Exercise prompt.
Copy all of the data that follows without altering a word.

[Data under study]

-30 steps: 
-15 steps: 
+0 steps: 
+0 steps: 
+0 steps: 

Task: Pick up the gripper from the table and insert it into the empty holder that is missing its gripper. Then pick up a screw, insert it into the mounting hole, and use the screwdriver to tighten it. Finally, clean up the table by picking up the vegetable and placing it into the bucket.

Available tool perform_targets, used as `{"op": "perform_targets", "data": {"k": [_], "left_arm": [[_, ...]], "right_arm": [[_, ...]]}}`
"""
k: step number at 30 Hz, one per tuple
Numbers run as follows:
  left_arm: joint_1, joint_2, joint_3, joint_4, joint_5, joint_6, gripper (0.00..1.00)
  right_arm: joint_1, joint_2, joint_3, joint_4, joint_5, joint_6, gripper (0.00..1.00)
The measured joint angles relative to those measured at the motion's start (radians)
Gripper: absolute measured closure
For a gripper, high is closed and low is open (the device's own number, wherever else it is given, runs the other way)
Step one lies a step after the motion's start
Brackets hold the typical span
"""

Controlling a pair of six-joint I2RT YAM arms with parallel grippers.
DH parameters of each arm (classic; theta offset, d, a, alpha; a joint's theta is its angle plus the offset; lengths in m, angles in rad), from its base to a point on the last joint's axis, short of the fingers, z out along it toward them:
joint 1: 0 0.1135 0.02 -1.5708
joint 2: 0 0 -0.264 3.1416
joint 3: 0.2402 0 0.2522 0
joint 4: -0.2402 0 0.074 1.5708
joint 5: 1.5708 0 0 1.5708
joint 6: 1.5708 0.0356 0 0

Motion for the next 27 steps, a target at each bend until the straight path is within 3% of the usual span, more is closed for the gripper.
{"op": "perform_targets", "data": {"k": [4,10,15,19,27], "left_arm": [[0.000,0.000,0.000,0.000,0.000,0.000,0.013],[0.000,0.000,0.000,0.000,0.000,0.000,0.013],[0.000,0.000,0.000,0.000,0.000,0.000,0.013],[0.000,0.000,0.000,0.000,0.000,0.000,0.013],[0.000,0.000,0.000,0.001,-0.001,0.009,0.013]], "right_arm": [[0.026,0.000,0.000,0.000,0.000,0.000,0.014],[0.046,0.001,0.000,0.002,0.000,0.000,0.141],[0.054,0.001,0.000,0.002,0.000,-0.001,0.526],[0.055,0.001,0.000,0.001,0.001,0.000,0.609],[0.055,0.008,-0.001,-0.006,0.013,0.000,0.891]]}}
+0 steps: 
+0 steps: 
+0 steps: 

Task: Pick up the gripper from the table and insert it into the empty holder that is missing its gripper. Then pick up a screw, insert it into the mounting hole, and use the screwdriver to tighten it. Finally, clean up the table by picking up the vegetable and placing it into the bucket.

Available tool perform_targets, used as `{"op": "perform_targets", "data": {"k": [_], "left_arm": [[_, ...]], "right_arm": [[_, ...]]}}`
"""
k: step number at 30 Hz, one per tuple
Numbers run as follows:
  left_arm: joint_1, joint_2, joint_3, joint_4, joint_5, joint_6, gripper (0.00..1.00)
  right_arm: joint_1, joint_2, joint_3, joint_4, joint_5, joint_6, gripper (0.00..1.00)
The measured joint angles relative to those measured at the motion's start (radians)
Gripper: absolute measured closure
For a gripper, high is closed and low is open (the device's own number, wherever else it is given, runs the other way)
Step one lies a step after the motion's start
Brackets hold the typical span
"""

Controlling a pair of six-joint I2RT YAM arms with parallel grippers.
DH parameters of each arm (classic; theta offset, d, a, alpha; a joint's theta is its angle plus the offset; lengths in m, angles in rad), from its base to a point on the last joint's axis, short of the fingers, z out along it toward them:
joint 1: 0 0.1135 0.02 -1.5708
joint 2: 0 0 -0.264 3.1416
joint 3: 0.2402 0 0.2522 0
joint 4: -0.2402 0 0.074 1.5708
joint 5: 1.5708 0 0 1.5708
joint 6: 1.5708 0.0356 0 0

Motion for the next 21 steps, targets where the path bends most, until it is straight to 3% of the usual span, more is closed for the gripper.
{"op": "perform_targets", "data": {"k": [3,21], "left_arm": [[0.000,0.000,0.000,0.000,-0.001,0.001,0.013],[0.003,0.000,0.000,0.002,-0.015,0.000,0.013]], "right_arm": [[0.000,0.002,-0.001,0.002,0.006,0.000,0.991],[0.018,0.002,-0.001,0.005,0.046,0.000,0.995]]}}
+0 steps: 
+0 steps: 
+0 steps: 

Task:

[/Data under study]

Result.
-30 steps: 
-15 steps: 
+0 steps: 
+0 steps: 
+0 steps: 

Task: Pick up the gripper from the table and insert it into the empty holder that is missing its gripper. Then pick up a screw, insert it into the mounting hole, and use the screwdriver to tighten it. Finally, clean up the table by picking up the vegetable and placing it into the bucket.

Available tool perform_targets, used as `{"op": "perform_targets", "data": {"k": [_], "left_arm": [[_, ...]], "right_arm": [[_, ...]]}}`
"""
k: step number at 30 Hz, one per tuple
Numbers run as follows:
  left_arm: joint_1, joint_2, joint_3, joint_4, joint_5, joint_6, gripper (0.00..1.00)
  right_arm: joint_1, joint_2, joint_3, joint_4, joint_5, joint_6, gripper (0.00..1.00)
The measured joint angles relative to those measured at the motion's start (radians)
Gripper: absolute measured closure
For a gripper, high is closed and low is open (the device's own number, wherever else it is given, runs the other way)
Step one lies a step after the motion's start
Brackets hold the typical span
"""

Controlling a pair of six-joint I2RT YAM arms with parallel grippers.
DH parameters of each arm (classic; theta offset, d, a, alpha; a joint's theta is its angle plus the offset; lengths in m, angles in rad), from its base to a point on the last joint's axis, short of the fingers, z out along it toward them:
joint 1: 0 0.1135 0.02 -1.5708
joint 2: 0 0 -0.264 3.1416
joint 3: 0.2402 0 0.2522 0
joint 4: -0.2402 0 0.074 1.5708
joint 5: 1.5708 0 0 1.5708
joint 6: 1.5708 0.0356 0 0

Motion for the next 27 steps, a target at each bend until the straight path is within 3% of the usual span, more is closed for the gripper.
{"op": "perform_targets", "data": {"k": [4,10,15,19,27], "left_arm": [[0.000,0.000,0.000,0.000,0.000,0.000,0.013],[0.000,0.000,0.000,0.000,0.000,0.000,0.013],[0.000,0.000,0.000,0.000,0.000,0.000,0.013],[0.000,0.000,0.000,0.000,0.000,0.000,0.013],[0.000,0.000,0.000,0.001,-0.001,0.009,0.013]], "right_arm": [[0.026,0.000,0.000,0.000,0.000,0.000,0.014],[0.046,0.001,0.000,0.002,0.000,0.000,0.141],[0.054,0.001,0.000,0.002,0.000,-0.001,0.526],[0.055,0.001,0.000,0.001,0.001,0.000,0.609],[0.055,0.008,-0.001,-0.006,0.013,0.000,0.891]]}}
+0 steps: 
+0 steps: 
+0 steps: 

Task: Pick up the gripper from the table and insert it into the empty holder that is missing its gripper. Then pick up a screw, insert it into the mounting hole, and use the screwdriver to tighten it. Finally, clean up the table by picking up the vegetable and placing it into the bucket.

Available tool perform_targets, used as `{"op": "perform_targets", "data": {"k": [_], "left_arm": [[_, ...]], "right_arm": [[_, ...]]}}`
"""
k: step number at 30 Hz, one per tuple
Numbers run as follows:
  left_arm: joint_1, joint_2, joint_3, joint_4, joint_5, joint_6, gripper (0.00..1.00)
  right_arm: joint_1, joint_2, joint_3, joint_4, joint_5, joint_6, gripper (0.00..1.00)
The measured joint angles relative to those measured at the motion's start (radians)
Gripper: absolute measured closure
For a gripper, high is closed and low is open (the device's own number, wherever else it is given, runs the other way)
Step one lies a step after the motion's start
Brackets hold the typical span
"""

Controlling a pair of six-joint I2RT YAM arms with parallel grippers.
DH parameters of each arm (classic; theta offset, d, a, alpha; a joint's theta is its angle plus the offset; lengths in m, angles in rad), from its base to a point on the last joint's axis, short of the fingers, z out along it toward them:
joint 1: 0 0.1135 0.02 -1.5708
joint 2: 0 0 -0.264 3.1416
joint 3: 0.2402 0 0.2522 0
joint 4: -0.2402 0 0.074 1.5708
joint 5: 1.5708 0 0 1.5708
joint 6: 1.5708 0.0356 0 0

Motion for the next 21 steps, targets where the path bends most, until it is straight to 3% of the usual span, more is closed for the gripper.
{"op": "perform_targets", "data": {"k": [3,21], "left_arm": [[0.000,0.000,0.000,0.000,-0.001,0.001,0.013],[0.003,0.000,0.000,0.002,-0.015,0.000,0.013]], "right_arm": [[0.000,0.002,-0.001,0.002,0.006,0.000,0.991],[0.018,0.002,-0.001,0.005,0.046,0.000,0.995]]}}
+0 steps: 
+0 steps: 
+0 steps: 

Task:

With that, the output is done.